# Work item:
For the records that follow, please set down exactly the lines between the one holding "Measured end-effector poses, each" and the one holding "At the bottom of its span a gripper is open", inclusive, and only those.

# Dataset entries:
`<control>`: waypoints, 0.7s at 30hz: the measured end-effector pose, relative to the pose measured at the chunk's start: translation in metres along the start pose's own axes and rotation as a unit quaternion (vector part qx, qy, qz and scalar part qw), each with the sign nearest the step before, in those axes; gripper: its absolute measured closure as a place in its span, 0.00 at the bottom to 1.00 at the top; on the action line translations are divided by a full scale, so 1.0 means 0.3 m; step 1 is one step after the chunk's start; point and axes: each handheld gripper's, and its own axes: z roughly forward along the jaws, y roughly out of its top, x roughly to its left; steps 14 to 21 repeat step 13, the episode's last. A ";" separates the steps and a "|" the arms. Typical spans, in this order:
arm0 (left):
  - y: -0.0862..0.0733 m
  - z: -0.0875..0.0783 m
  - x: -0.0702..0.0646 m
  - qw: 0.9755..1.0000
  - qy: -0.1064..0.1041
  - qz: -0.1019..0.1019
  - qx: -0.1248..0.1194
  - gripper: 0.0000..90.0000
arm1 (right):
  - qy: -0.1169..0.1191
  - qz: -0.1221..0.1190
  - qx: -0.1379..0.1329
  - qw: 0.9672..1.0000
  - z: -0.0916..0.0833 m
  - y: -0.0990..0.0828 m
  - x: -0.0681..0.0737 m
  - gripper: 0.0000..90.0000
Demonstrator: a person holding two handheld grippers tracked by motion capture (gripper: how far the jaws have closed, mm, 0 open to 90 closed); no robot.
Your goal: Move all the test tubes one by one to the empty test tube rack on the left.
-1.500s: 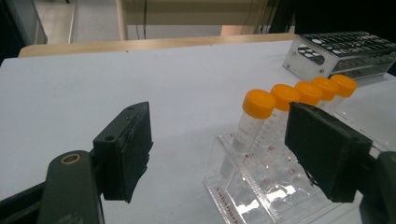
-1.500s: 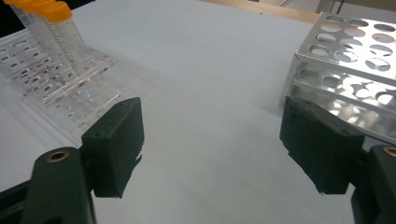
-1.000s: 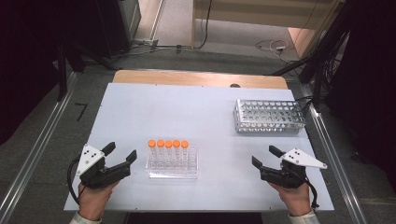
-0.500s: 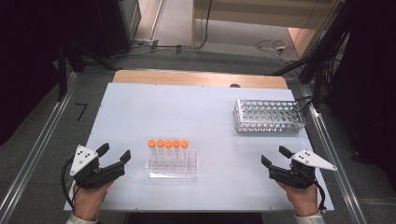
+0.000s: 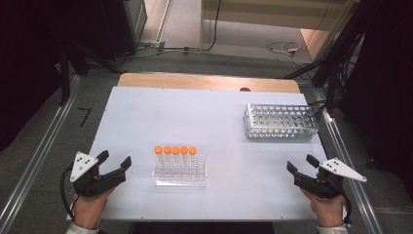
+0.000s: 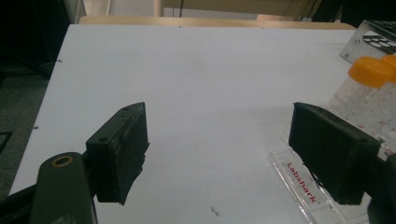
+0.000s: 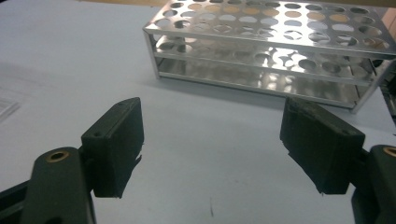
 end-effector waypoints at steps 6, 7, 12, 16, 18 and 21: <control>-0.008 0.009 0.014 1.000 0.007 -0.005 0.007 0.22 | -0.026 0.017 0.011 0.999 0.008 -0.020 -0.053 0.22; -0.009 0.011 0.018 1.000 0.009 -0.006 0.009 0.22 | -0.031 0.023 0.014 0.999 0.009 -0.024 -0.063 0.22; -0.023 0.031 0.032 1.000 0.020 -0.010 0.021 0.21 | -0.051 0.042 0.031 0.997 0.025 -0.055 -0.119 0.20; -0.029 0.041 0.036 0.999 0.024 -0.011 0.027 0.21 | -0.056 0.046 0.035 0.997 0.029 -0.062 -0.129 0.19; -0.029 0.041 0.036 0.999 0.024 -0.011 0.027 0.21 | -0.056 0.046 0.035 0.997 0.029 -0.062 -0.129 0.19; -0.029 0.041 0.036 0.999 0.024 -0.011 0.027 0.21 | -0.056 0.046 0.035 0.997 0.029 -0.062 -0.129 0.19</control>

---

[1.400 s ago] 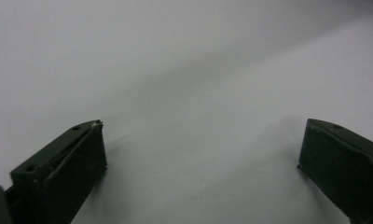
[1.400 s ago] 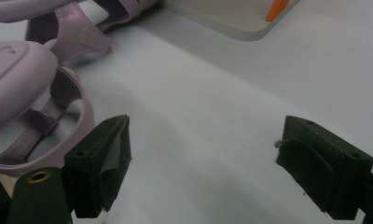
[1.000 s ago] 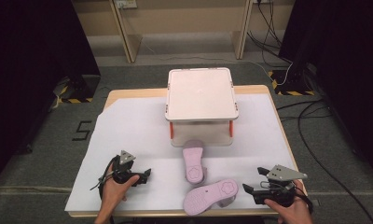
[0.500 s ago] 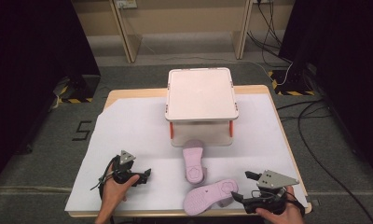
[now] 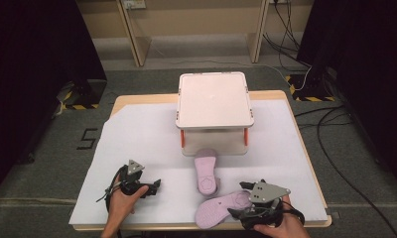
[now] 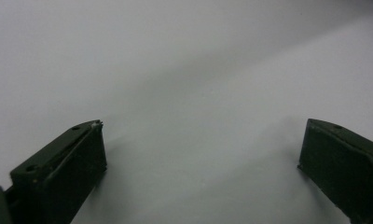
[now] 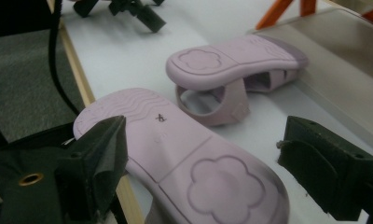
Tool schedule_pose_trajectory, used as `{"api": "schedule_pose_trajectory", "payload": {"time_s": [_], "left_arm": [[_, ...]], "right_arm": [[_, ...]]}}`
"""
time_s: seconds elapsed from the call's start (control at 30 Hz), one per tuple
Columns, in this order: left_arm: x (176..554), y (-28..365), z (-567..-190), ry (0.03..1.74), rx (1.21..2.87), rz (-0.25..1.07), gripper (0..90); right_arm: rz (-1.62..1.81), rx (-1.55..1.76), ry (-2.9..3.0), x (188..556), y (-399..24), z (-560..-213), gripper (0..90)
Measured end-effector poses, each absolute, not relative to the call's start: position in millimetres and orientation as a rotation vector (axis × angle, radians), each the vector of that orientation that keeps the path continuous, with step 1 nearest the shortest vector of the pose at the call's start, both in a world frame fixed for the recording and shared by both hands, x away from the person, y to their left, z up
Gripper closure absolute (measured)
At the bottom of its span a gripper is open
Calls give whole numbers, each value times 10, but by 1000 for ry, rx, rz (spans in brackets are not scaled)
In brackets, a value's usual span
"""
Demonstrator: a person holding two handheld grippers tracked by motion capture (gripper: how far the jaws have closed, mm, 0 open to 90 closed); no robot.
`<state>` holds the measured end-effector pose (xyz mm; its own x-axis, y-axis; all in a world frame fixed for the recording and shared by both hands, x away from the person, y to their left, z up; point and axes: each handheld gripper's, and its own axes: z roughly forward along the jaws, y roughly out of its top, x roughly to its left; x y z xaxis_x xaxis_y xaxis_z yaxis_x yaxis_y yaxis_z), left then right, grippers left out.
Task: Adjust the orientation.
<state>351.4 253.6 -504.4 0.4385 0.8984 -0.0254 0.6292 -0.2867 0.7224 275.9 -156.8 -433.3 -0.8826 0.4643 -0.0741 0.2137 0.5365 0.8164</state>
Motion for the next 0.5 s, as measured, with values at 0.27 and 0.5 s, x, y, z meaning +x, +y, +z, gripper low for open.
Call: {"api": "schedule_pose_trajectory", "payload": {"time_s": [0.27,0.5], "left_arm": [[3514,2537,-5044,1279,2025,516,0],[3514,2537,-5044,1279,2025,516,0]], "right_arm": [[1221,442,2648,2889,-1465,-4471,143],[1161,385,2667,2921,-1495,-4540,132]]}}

# Result of the exercise:
Measured end-effector poses, each absolute, not relative to the call's start: position in millimetres and orientation as a rotation vector (axis × angle, radians), each the vector of that orientation that keeps the path continuous, with step 1 nearest the shortest vector of the pose at the call's start, both in a world frame fixed for the recording and shared by both hands, x away from the person, y to their left, z up
Gripper closure absolute (measured)
At the bottom of its span a gripper is open

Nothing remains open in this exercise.